- Exercise details:
Only the pictures should be left out; repeat the rest of the data exactly.

____

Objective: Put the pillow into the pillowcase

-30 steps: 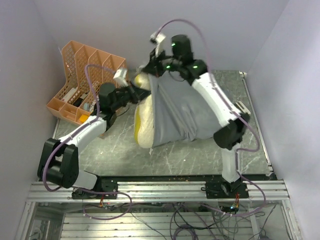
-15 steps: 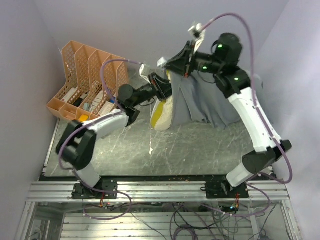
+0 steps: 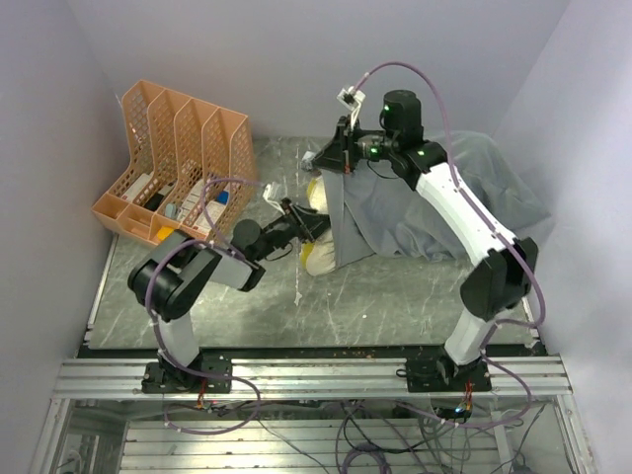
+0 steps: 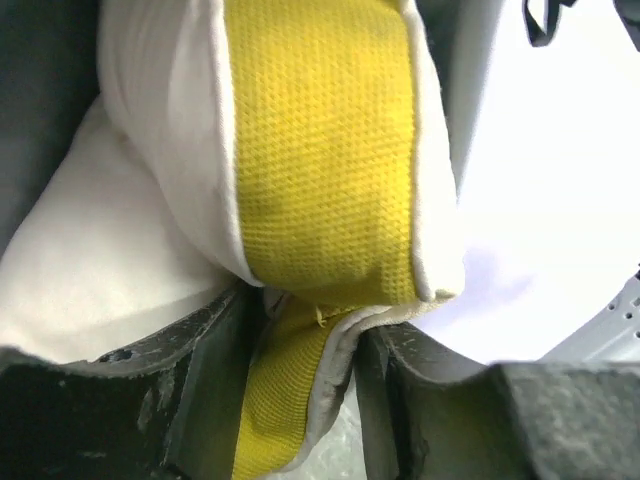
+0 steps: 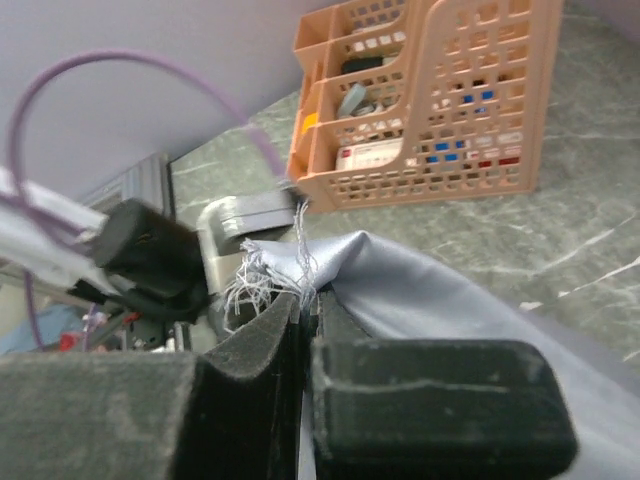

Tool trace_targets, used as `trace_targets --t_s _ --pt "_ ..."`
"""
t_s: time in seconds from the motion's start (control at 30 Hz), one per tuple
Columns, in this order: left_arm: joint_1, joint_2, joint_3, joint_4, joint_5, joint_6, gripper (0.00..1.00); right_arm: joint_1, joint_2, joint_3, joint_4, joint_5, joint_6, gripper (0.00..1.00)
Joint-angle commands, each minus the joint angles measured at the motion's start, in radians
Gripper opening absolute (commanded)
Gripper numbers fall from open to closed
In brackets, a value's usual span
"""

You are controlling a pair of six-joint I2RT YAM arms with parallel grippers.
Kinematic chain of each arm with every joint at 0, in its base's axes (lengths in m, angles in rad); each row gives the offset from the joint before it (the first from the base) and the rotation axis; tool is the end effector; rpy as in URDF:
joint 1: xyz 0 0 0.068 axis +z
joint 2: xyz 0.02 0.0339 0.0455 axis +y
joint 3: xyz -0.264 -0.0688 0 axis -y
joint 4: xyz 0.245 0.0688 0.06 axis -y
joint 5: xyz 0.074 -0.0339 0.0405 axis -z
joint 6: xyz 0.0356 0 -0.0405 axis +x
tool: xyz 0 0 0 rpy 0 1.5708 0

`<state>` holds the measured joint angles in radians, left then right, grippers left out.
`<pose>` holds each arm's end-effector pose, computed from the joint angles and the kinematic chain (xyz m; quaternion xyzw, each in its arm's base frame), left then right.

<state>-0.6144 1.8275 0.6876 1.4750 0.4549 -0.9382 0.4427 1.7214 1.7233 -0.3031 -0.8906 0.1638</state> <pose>0.2720 -0.2111 0.2062 0.0904 0.5866 -0.6496 0.4751 0.3465 0.1949 0.4064 -0.3540 0.6841 0.4908 0.4072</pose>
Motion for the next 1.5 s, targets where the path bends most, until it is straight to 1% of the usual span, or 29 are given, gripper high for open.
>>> trace_targets --t_s 0.0,0.1,0.17,0.27,0.4,0.43,0.47,0.5,0.53,0.6,0.63,0.67,0.7,0.8,0.87,0.93,1.0,1.1,1.17,1.23,1.27,1.33,1.4,1.47 --pt "-0.019 -0.137 -0.168 -0.002 -0.144 0.129 0.55 -0.007 0.171 0.127 -0.037 0.044 -0.05 0.0" --pt "-0.018 -0.291 -0.238 -0.274 -0.256 0.242 0.68 0.011 0.287 0.207 -0.108 -0.001 -0.061 0.0" --pt "-0.017 -0.388 -0.245 -0.472 -0.274 0.322 0.7 0.041 0.351 0.226 -0.132 -0.005 -0.091 0.0" --pt "-0.018 -0.527 -0.25 -0.734 -0.293 0.411 0.73 0.133 0.39 0.272 -0.21 0.049 -0.179 0.07" --pt "-0.018 -0.732 -0.299 -0.962 -0.369 0.437 0.77 0.203 0.416 0.333 -0.273 0.102 -0.258 0.16" --pt "-0.018 -0.794 -0.304 -1.032 -0.371 0.436 0.86 0.217 0.423 0.351 -0.295 0.111 -0.278 0.18" --pt "-0.018 -0.86 -0.313 -1.089 -0.384 0.437 0.98 0.231 0.433 0.373 -0.324 0.115 -0.299 0.2" --pt "-0.018 -0.934 -0.328 -1.141 -0.391 0.428 1.0 0.243 0.44 0.396 -0.358 0.123 -0.328 0.23" --pt "-0.018 -1.008 -0.345 -1.19 -0.403 0.415 1.0 0.253 0.441 0.418 -0.395 0.135 -0.356 0.26" --pt "-0.018 -1.178 -0.38 -1.292 -0.424 0.369 1.0 0.255 0.407 0.415 -0.418 0.162 -0.394 0.46" --pt "-0.017 -1.279 -0.394 -1.341 -0.438 0.346 0.99 0.255 0.369 0.394 -0.413 0.185 -0.413 0.56" --pt "-0.018 -1.348 -0.407 -1.383 -0.44 0.322 0.99 0.254 0.322 0.368 -0.405 0.205 -0.439 0.64" --pt "-0.018 -1.412 -0.42 -1.425 -0.445 0.3 0.99 0.255 0.249 0.328 -0.394 0.217 -0.459 0.72" --pt "-0.018 -1.569 -0.457 -1.54 -0.506 0.216 0.99 0.257 0.089 0.185 -0.333 0.208 -0.496 0.89" --pt "-0.018 -1.641 -0.482 -1.59 -0.54 0.167 0.99 0.263 -0.015 0.018 -0.253 0.233 -0.502 0.98" --pt "-0.016 -1.665 -0.5 -1.593 -0.53 0.134 0.99 0.285 -0.112 -0.176 -0.148 0.337 -0.525 1.0" --pt "-0.018 -1.646 -0.513 -1.569 -0.51 0.092 1.0 0.295 -0.177 -0.337 -0.049 0.472 -0.533 1.0" --pt "-0.018 -1.559 -0.529 -1.501 -0.493 0.04 0.97 0.299 -0.195 -0.457 0.031 0.584 -0.475 1.0" --pt "-0.018 -1.477 -0.527 -1.471 -0.498 0.03 0.94 0.317 -0.161 -0.491 0.059 0.621 -0.437 1.0" --pt "-0.017 -1.379 -0.513 -1.454 -0.508 0.021 0.91 0.36 -0.107 -0.495 0.078 0.695 -0.424 1.0" --pt "-0.017 -1.343 -0.504 -1.447 -0.505 0.023 0.88 0.377 -0.083 -0.491 0.084 0.745 -0.421 1.0" --pt "-0.017 -1.283 -0.499 -1.424 -0.493 0.021 0.78 0.403 -0.033 -0.482 0.105 0.824 -0.418 1.0" --pt "-0.018 -1.243 -0.507 -1.408 -0.499 0.007 0.75 0.409 0.031 -0.471 0.107 0.888 -0.414 1.0" --pt "-0.018 -1.223 -0.528 -1.389 -0.517 -0.014 0.75 0.41 0.099 -0.455 0.081 0.934 -0.406 1.0"
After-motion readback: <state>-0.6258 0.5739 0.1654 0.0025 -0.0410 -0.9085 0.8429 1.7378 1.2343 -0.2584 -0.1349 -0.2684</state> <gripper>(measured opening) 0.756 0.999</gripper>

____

- Response area:
Objective: Put the pillow into the pillowcase

-30 steps: 
-15 steps: 
+0 steps: 
+0 steps: 
+0 steps: 

Tool trace_targets, used as `trace_targets --t_s _ --pt "_ ..."`
"""
t_s: time in seconds from the motion's start (control at 30 Hz), one per tuple
Columns, in this order: left_arm: joint_1, joint_2, joint_3, joint_4, joint_5, joint_6, gripper (0.00..1.00); right_arm: joint_1, joint_2, joint_3, joint_4, joint_5, joint_6, gripper (0.00..1.00)
Joint-angle commands, each minus the joint angles measured at the motion's start, in radians
Gripper opening absolute (commanded)
Gripper numbers fall from open to closed
In brackets, a value's usual span
"""

You are controlling a pair of six-joint I2RT YAM arms with parallel grippers.
Kinematic chain of each arm with every joint at 0, in its base's axes (lengths in m, angles in rad); each row gives the offset from the joint before it (the first from the base) and the rotation axis; tool is the end effector; rpy as in URDF:
joint 1: xyz 0 0 0.068 axis +z
joint 2: xyz 0.02 0.0339 0.0455 axis +y
joint 3: xyz -0.264 -0.0688 0 axis -y
joint 4: xyz 0.245 0.0688 0.06 axis -y
joint 5: xyz 0.074 -0.0339 0.0405 axis -z
joint 6: xyz 0.0356 0 -0.0405 axis +x
tool: xyz 0 0 0 rpy 0 1.5708 0

`<state>` holds the measured joint angles in radians, left then right, grippers left out.
`<pose>` holds each arm's end-effector pose, computed from the joint angles and the kinematic chain (xyz m; quaternion xyzw, each in its arm's base frame), left then right.

<state>-0.6144 1.8275 0.6876 1.4750 0.4549 -0.9382 0.4427 1.7214 1.7233 -0.3031 -0.8906 0.1638</state> <pose>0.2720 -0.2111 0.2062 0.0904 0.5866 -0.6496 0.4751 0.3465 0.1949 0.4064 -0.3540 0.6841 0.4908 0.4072</pose>
Motion for the next 1.5 s, targets where the path bends most, until it is straight to 1% of the usual span, or 29 are given, gripper high for open.
>>> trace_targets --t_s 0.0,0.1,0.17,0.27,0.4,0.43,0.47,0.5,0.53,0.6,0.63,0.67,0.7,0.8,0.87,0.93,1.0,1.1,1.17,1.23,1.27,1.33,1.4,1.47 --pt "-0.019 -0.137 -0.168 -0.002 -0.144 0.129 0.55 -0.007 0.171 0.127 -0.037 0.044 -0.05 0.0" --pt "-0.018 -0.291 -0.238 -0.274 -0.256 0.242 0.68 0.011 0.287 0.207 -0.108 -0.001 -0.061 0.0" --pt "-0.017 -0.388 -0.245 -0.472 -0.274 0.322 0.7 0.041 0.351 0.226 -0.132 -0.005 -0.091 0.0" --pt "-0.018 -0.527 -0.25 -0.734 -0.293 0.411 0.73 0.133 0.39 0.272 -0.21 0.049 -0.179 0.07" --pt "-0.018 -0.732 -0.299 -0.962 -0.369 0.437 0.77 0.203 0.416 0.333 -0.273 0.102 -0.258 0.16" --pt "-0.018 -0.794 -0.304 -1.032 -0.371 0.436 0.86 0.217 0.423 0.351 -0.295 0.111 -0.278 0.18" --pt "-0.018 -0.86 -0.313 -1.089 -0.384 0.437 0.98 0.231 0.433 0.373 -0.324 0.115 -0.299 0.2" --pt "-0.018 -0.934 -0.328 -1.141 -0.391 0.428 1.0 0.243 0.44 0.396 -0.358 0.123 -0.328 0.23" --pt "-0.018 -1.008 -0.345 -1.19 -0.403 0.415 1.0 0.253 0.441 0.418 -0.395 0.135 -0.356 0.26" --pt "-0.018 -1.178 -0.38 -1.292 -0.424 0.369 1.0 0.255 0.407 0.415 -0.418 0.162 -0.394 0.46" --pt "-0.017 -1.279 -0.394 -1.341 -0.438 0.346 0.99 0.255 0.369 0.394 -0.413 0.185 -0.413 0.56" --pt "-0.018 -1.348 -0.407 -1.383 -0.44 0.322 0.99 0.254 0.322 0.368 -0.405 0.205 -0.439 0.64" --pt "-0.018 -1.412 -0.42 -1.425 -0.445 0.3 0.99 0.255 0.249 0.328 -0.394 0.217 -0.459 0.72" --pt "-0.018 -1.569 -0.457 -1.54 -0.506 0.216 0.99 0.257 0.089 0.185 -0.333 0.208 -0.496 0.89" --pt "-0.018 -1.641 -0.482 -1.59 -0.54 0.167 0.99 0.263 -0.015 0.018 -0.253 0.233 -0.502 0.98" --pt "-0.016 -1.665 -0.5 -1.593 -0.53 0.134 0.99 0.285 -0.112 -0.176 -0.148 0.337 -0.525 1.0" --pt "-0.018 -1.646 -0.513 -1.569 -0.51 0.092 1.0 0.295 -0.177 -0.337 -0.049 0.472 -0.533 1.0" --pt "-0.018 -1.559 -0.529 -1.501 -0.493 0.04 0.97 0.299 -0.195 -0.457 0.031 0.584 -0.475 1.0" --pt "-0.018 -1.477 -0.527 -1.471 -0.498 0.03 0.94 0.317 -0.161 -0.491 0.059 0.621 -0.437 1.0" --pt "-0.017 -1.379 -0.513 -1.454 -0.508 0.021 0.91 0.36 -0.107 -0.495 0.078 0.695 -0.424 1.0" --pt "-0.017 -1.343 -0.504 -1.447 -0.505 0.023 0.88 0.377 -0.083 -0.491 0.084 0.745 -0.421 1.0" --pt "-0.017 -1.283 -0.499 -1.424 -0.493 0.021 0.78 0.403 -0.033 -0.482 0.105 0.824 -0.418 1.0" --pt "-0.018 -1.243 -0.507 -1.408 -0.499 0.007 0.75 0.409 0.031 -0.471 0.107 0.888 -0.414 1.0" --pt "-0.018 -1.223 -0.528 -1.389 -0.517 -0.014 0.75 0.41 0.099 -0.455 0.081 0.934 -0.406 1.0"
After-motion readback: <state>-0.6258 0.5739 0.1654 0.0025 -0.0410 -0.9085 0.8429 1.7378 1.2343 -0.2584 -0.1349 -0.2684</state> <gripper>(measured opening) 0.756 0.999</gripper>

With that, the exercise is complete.